Это была еще одна волчья шкура. Дрожащими руками Потиций приладил звериную голову поверх своего лица, и ноздри его тут же заполнил острый запах. Глядя в глазные отверстия, он вдруг ощутил себя странно укрытым от мира и необычно преображенным.
Ромул улыбнулся:
– У тебя весьма свирепый вид, Потиций.
– Правда?
Рем рассмеялся:
– Точно, свирепый, но говоришь ты как мальчишка. Тебе нужно научиться рычать – вот так.
Он продемонстрировал. Ромул присоединился к нему. После недолгого колебания Потиций начал им подражать.

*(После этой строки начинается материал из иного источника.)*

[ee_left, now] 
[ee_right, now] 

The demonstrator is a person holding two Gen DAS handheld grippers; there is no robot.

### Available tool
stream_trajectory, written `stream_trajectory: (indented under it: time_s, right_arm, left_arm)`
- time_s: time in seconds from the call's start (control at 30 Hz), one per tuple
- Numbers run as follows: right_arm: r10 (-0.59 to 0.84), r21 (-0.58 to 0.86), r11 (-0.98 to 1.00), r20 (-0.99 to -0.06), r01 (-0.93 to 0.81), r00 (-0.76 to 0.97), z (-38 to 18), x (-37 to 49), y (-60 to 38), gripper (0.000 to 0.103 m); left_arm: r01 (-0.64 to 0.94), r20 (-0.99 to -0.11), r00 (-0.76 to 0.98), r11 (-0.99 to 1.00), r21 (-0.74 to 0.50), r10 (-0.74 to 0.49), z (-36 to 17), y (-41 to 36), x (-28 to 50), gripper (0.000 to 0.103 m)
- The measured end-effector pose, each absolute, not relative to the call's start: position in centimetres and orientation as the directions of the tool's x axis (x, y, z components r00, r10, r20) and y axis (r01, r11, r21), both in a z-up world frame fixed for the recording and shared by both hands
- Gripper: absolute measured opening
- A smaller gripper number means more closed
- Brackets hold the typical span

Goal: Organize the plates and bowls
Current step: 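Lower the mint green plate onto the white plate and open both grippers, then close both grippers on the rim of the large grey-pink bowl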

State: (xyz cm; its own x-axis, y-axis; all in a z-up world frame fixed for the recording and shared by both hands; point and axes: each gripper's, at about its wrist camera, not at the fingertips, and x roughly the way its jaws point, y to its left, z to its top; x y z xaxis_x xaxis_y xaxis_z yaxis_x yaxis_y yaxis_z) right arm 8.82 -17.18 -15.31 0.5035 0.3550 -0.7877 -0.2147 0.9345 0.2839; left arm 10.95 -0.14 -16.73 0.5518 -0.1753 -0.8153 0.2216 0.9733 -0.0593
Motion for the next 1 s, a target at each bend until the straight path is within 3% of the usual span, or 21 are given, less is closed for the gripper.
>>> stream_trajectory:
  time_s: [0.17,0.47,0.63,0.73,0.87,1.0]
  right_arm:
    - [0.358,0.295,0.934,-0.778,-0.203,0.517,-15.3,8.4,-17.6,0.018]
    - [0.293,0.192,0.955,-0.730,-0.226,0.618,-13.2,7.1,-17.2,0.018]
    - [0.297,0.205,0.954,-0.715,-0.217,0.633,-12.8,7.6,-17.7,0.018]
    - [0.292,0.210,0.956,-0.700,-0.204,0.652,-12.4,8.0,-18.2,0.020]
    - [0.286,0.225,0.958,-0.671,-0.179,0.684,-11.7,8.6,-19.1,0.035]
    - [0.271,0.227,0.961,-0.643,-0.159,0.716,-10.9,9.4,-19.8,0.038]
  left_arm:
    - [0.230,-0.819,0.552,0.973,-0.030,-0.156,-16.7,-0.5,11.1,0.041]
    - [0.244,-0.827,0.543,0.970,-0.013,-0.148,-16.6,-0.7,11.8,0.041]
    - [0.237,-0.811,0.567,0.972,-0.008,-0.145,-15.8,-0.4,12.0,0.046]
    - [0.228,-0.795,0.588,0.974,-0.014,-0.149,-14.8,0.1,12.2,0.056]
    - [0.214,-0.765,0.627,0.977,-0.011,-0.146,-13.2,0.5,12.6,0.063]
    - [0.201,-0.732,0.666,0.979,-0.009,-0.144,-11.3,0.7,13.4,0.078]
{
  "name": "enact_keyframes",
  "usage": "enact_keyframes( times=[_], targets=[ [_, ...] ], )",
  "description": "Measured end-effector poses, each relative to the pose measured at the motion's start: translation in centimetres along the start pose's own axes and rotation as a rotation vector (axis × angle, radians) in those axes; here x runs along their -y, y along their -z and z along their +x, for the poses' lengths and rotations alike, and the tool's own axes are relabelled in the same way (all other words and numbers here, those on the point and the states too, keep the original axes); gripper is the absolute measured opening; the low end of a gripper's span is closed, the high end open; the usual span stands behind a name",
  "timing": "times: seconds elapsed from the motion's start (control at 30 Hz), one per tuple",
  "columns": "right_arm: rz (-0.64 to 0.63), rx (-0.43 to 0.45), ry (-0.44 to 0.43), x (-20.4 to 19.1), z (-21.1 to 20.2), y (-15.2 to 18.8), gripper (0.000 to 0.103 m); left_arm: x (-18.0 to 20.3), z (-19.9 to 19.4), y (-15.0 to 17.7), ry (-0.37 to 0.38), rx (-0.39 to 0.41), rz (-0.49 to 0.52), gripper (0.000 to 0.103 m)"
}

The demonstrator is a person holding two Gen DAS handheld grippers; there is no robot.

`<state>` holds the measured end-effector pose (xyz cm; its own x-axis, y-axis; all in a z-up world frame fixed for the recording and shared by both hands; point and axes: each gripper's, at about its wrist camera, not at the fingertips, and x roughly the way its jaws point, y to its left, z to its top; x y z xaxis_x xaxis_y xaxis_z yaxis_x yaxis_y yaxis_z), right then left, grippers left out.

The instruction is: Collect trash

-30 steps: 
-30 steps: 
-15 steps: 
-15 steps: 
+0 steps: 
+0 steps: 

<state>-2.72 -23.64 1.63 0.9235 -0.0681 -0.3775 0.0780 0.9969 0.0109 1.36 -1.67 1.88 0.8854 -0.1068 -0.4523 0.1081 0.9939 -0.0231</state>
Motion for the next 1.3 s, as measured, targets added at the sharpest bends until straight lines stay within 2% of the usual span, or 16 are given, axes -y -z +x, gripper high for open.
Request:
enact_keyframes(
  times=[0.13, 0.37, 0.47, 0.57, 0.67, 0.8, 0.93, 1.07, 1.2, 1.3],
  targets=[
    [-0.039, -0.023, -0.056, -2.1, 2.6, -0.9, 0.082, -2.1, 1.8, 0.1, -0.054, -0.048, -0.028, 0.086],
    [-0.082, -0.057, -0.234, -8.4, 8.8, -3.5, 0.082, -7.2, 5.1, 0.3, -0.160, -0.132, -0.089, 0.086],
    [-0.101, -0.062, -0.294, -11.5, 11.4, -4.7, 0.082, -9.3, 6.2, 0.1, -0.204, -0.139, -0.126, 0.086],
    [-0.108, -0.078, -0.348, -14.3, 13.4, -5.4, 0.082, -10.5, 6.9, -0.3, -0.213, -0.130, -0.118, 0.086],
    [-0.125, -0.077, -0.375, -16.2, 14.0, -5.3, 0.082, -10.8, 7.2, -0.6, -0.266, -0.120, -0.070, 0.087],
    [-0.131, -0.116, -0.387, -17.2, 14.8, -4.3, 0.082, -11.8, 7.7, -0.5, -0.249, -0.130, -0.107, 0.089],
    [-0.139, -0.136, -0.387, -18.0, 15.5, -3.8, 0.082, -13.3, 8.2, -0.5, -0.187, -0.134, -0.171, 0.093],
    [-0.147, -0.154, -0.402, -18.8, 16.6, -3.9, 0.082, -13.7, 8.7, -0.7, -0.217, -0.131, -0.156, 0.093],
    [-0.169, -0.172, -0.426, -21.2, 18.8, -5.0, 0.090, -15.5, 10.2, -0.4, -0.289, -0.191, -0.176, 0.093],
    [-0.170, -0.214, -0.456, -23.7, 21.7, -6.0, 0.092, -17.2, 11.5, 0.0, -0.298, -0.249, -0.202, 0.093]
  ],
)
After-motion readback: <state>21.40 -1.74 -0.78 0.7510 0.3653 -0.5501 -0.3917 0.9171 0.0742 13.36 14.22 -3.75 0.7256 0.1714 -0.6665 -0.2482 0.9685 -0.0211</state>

– И ты должен научиться выть.
Рем откинул свою голову. Звук, который прозвучал из его горла, вызвал дрожь в теле Потиция. Ромул присоединился к брату, и они завыли так слаженно и правдоподобно, что Потиция охватил страх. Но когда он сам попытался издать вой, братья покатились со смеху.
– Да, по-волчьи выть – это тебе не мух бычьим хвостом гонять, тут практика требуется, – заявил Ромул. – Ты пока не готов, но должен научиться, Потиций. Ты должен научиться двигаться как волк и думать как волк. Ты должен стать волком!
– А когда настанет этот день, тебе придется обязательно снять этот амулет, – добавил Рем. – Иначе кто-нибудь узнает его и наябедничает твоему отцу.
Потиций пожал плечами, благо боль в вывернутых руках уже утихла.
– Я могу запрятать Фасцина под тунику, где его никто не увидит.
– Под тунику? – Ромул рассмеялся. – Волки не носят туник!
– Но что мы наденем?
Ромул и Рем переглянулись и расхохотались, а потом откинули головы назад и завыли.
* * *Прежде чем близнецы сочли, что Потиций в достаточной степени овладел волчьими повадками, пришла зима, а поскольку их затея не очень-то годилась для холодной, сырой погоды, было решено повременить до тепла. Наконец в окрестности Семи холмов пришла долгожданная весна. Теплым безоблачным утром компания отправилась на охоту. Близнецы уже несколько дней выслеживали волка, обнаружили его логово и вот теперь напали на него. Ромул убил зверя копьем, после чего они на каменной глыбе, превращенной по такому случаю в жертвенник, сняли шкуру, омыли руки в волчьей крови и порезали шкуру на полоски, которые повязали себе на бедра, щиколотки и запястья, оставив остальное в руках. Потицию казалось, что он ощущает жизненную силу зверя, которая исходит из теплой эластичной шкуры.
Бегать нагишом по холмам Потиций уже привык, потому как уже не раз проделывал это с Ромулом и Ремом (правда, по ночам и подальше от поселений). Но, пряча лицо под волчьей мордой, он до сих пор испытывал странные ощущения. Глядя сквозь прорези, зная, что он не похож на себя, и воображая, какой свирепый вид он сейчас имеет, юноша чувствовал прилив сил. Он ощущал, что его связь о окружающим миром изменилась, как будто эта маска не только преобразила его внешне, но и одарила нечеловеческими способностями.
Они бегали по холмам и долинам, от поселка к поселку, завывая, рыча и размахивая полосками окровавленной кожи. Всякий раз, когда им попадалась девушка, они бежали прямо на нее, соревнуясь, кто первый настигнет ее и ударит своим ремешком. Они были как бы волками, а девушки – как бы овечками: во всяком случае, они, как овцы, выходили по своим утренним делам в основном не поодиночке, а группами. При появлении «оборотней» некоторые из них визжали, другие покатывались со смеха.